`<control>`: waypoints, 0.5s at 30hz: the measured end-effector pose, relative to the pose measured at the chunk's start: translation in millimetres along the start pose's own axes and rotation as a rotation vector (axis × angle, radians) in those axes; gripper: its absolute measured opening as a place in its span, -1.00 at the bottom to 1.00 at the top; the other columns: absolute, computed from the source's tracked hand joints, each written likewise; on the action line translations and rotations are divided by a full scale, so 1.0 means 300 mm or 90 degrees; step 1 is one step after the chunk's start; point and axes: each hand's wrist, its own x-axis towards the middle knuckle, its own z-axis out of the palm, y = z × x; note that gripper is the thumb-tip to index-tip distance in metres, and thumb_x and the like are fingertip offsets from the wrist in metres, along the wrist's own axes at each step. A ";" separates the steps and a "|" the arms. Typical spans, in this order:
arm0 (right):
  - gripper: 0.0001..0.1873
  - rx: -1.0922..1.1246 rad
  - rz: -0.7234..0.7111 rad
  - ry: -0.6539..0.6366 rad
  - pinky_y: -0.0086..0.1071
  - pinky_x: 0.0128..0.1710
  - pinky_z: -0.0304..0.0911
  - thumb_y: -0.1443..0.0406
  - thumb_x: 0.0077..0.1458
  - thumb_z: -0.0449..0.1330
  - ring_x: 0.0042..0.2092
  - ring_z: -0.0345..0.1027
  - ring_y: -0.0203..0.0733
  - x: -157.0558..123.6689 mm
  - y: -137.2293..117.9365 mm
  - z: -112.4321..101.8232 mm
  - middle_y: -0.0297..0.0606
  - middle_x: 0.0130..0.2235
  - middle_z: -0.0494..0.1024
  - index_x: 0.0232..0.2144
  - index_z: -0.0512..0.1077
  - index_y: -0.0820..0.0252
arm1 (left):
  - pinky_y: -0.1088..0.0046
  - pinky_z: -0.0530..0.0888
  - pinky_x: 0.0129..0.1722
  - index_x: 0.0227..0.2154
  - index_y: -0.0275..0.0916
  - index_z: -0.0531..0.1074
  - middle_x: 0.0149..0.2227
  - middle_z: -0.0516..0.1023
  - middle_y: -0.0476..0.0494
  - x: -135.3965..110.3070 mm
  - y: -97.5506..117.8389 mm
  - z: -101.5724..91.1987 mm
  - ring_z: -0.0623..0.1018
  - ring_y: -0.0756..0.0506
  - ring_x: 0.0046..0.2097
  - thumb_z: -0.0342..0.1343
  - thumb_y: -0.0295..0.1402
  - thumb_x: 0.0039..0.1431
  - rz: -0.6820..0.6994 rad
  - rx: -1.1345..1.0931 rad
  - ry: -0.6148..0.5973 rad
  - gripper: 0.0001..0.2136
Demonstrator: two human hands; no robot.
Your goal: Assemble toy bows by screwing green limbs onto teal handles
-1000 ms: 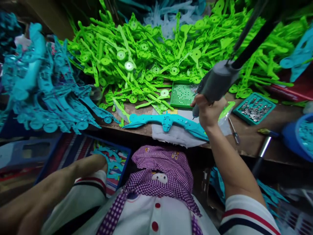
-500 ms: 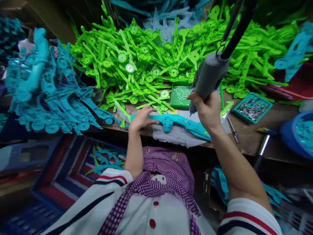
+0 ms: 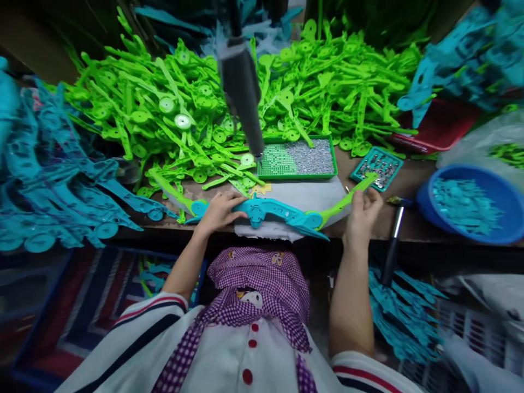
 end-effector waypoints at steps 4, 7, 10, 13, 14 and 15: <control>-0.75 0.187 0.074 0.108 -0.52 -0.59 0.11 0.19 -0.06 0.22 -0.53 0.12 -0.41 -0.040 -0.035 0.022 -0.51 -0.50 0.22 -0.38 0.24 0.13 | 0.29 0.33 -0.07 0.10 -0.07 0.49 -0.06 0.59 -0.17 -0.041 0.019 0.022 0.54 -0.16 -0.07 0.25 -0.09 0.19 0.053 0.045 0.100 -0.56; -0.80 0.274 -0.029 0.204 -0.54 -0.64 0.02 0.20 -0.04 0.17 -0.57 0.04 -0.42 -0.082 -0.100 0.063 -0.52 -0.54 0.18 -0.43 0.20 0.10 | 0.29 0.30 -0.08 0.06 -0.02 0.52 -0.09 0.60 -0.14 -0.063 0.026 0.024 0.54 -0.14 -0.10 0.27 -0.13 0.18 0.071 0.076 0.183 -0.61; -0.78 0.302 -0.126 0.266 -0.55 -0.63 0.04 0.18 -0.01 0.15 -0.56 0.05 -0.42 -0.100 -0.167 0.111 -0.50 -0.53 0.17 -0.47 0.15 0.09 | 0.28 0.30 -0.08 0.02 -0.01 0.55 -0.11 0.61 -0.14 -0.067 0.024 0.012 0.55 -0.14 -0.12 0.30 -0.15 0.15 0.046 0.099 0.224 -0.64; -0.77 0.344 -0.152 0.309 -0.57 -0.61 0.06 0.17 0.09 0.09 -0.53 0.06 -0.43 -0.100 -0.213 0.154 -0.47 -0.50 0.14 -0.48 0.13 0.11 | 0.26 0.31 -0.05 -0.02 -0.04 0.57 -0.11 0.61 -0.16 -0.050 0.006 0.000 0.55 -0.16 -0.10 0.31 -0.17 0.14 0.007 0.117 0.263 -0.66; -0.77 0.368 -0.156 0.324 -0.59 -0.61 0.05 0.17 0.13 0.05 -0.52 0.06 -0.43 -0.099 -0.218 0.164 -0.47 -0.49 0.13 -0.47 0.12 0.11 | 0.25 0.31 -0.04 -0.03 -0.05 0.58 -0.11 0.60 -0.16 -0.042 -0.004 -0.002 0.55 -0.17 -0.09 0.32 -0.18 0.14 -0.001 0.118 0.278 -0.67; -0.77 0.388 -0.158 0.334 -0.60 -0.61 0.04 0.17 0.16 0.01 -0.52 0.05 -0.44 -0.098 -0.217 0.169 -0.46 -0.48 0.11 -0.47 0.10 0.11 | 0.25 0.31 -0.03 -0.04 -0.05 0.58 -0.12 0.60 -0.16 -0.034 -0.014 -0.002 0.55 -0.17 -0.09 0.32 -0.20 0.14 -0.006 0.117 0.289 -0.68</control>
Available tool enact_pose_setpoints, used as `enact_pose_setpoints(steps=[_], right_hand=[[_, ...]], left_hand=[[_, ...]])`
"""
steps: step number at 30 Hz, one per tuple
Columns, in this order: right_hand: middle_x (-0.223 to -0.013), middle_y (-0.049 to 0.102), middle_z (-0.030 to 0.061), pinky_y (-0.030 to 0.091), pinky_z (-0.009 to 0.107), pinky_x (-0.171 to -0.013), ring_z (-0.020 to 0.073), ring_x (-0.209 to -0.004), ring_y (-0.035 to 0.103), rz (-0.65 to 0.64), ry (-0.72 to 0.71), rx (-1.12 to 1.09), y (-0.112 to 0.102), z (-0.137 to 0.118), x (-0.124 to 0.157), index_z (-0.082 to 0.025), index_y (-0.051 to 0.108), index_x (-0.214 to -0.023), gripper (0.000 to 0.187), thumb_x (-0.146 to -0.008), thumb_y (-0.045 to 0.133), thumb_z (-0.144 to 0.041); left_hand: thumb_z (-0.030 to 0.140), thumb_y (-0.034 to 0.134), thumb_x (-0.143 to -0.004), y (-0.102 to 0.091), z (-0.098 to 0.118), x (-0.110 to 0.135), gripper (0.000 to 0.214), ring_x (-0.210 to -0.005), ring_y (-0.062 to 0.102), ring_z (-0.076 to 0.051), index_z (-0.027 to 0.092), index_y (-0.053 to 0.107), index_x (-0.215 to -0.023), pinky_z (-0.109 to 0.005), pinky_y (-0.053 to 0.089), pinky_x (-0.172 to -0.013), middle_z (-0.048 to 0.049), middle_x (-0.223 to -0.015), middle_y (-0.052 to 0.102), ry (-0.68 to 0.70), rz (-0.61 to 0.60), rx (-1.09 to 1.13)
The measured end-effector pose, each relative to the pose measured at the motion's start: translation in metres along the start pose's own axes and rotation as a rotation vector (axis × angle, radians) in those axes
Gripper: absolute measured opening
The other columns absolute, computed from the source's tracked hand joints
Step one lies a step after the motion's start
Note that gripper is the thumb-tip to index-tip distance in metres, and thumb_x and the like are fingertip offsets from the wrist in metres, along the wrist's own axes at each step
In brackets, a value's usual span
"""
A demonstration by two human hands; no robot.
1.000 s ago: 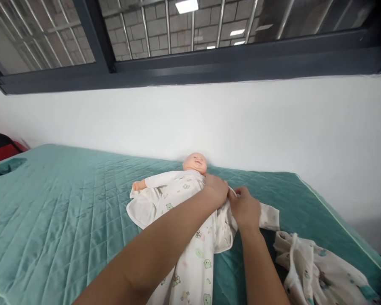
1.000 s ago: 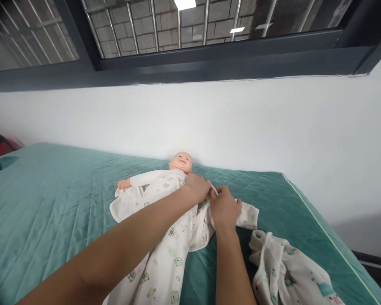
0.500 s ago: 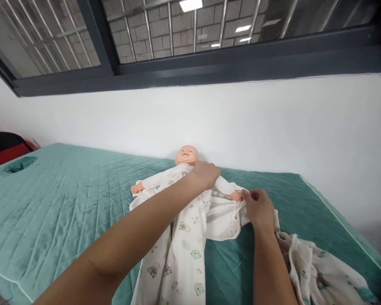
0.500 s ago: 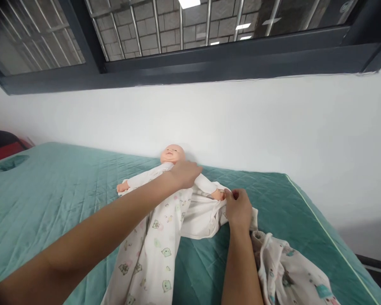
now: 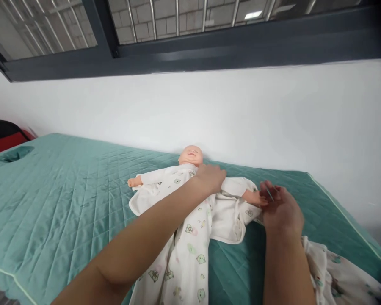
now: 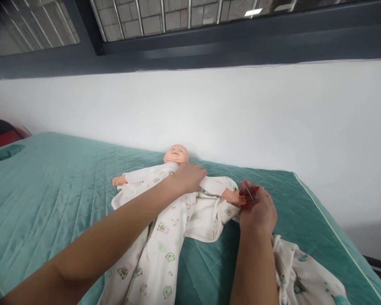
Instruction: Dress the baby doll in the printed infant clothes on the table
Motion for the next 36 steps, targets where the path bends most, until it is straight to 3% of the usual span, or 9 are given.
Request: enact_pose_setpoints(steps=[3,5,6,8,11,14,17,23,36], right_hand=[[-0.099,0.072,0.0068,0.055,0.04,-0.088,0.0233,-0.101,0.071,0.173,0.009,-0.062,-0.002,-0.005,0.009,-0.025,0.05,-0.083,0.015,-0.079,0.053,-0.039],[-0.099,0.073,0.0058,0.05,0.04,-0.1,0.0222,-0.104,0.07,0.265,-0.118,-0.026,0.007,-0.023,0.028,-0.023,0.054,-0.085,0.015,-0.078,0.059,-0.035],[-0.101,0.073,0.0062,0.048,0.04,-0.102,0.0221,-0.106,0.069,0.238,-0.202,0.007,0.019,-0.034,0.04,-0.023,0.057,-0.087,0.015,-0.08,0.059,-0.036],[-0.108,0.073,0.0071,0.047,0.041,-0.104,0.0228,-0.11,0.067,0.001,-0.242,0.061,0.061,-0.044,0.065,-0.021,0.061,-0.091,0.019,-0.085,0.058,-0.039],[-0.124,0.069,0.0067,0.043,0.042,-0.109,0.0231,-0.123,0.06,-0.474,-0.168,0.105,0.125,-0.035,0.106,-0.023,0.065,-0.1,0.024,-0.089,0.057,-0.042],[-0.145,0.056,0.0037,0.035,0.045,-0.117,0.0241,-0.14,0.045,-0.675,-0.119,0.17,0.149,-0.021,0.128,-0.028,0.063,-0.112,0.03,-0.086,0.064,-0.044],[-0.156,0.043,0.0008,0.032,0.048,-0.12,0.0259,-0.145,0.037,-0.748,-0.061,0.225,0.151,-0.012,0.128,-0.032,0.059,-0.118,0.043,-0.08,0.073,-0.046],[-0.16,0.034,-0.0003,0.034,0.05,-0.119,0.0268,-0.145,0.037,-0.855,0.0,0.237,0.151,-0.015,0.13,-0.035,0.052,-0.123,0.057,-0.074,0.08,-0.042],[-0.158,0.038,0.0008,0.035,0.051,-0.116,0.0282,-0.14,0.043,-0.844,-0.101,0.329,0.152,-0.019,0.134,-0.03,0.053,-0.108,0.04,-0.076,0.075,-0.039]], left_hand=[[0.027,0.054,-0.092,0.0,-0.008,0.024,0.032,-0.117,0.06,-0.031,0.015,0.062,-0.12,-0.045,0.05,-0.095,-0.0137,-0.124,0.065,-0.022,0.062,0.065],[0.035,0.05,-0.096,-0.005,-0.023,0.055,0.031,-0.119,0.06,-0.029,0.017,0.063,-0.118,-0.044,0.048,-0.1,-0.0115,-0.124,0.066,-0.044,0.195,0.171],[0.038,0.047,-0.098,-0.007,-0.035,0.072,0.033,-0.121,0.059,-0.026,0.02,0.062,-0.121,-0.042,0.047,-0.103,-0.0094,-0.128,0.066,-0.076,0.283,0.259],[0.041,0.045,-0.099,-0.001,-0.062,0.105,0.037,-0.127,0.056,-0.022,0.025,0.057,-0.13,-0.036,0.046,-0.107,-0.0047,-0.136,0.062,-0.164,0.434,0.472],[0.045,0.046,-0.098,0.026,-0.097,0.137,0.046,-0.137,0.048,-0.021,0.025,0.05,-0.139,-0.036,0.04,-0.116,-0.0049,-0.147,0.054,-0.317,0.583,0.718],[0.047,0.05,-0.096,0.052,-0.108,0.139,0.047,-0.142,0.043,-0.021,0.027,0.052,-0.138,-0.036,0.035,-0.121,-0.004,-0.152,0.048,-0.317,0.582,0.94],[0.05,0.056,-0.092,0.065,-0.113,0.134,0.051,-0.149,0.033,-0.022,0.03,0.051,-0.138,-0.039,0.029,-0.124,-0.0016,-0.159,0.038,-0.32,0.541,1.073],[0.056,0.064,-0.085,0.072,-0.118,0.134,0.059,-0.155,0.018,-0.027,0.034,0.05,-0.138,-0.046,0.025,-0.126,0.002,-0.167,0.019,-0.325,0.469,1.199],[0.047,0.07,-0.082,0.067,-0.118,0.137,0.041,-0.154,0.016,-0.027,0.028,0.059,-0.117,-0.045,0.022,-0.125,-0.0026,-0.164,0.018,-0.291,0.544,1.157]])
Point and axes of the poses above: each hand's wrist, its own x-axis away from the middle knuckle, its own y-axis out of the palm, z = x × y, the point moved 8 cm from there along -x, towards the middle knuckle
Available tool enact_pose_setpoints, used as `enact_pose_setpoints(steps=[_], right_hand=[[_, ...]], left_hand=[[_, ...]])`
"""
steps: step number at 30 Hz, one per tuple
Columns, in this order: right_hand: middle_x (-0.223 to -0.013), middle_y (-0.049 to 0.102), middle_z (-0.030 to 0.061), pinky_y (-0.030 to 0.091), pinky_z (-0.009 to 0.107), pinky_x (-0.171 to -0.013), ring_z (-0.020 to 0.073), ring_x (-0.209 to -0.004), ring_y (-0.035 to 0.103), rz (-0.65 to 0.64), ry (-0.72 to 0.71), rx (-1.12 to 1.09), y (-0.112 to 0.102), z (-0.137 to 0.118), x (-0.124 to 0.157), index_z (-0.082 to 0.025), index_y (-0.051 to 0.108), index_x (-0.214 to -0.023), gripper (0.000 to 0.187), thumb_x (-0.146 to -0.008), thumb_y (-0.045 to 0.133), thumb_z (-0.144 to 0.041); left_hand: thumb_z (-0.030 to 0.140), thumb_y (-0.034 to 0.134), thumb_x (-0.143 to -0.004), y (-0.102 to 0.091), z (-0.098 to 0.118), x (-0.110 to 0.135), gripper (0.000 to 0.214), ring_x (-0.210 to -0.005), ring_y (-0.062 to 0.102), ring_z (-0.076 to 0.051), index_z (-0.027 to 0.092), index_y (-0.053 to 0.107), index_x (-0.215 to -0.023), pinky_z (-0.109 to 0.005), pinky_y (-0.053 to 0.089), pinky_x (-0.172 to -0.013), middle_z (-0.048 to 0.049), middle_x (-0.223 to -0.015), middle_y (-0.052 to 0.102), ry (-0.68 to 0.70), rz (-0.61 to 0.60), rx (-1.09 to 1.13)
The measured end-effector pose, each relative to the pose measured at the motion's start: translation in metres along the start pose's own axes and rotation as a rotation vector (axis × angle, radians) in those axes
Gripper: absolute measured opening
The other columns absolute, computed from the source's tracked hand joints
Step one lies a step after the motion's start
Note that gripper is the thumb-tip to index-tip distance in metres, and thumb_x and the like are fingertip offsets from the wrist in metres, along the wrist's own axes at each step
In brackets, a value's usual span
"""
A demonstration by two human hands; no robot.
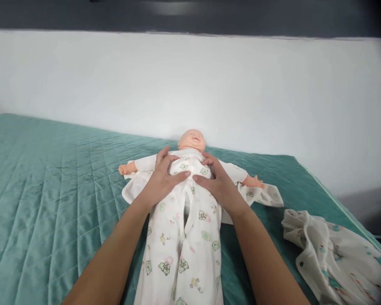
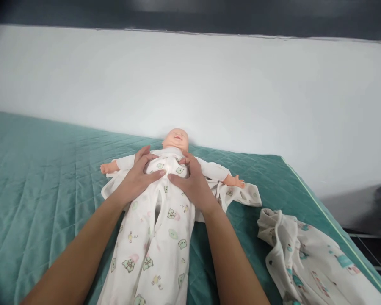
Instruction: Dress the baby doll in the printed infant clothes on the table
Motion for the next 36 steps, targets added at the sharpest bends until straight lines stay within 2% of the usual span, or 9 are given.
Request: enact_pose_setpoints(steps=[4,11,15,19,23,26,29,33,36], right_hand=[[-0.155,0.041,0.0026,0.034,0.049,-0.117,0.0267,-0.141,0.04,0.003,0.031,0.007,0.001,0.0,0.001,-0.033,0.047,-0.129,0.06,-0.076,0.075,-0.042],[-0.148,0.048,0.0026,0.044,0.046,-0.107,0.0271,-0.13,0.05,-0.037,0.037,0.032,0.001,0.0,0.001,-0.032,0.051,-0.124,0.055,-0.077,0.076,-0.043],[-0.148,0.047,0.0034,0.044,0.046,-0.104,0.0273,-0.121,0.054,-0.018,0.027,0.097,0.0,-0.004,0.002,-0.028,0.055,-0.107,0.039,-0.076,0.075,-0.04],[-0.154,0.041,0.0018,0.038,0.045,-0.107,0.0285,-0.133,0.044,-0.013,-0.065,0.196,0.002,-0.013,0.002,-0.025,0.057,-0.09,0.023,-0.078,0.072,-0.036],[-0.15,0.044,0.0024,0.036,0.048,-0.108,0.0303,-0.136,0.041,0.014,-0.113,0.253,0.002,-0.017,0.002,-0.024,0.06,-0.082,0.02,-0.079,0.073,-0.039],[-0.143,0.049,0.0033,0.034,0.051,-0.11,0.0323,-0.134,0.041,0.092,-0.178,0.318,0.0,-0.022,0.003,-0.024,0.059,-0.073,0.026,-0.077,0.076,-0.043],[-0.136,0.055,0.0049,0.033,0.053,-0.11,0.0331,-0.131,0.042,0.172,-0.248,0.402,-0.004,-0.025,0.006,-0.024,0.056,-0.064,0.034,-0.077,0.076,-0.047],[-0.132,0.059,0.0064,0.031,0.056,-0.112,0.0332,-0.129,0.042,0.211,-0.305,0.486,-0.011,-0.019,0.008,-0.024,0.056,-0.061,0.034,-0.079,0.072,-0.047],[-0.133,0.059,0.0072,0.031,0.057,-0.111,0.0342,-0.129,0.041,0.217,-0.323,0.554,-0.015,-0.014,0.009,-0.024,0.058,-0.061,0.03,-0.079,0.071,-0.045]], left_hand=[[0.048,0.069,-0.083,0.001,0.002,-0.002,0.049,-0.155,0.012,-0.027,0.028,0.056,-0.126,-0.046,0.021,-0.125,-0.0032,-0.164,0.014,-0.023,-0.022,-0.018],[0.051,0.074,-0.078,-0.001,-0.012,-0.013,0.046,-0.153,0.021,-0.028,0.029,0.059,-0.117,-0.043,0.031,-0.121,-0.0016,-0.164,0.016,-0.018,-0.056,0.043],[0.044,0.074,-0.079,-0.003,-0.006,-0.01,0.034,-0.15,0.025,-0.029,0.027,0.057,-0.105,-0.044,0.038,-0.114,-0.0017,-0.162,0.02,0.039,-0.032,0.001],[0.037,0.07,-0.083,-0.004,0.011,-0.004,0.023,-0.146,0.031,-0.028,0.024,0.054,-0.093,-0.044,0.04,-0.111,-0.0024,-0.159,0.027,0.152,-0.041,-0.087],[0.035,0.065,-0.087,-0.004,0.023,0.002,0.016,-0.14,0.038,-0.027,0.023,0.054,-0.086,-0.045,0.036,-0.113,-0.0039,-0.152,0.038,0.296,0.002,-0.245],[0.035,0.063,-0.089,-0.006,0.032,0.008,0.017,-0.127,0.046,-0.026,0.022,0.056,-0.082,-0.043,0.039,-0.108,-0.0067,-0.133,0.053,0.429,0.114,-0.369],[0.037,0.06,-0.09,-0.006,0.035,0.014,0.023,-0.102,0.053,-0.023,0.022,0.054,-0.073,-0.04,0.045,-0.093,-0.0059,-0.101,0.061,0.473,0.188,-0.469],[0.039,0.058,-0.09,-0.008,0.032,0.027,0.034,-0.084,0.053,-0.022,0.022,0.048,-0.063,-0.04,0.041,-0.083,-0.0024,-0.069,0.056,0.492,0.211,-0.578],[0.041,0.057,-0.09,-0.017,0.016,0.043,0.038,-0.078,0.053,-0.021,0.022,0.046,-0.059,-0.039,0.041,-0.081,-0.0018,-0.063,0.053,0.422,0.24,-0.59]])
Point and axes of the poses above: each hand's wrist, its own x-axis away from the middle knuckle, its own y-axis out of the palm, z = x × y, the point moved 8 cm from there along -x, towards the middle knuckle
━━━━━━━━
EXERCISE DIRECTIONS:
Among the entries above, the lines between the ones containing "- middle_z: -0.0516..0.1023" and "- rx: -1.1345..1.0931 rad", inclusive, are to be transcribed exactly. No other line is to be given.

TASK RESPONSE:
  - middle_z: -0.0516..0.1023
  - middle_y: -0.0476..0.0494
  - x: -135.3965..110.3070 mm
  - y: -97.5506..117.8389 mm
  - z: -101.5724..91.1987 mm
  - ring_z: -0.0623..0.1018
  - ring_y: -0.0756..0.0506
  - ring_x: 0.0046..0.2097
  - thumb_z: -0.0342..0.1343
  - thumb_y: -0.0295..0.1402
  - thumb_x: 0.0039..0.1431
  - rz: -0.6820..0.6994 rad
  - rx: -1.1345..1.0931 rad

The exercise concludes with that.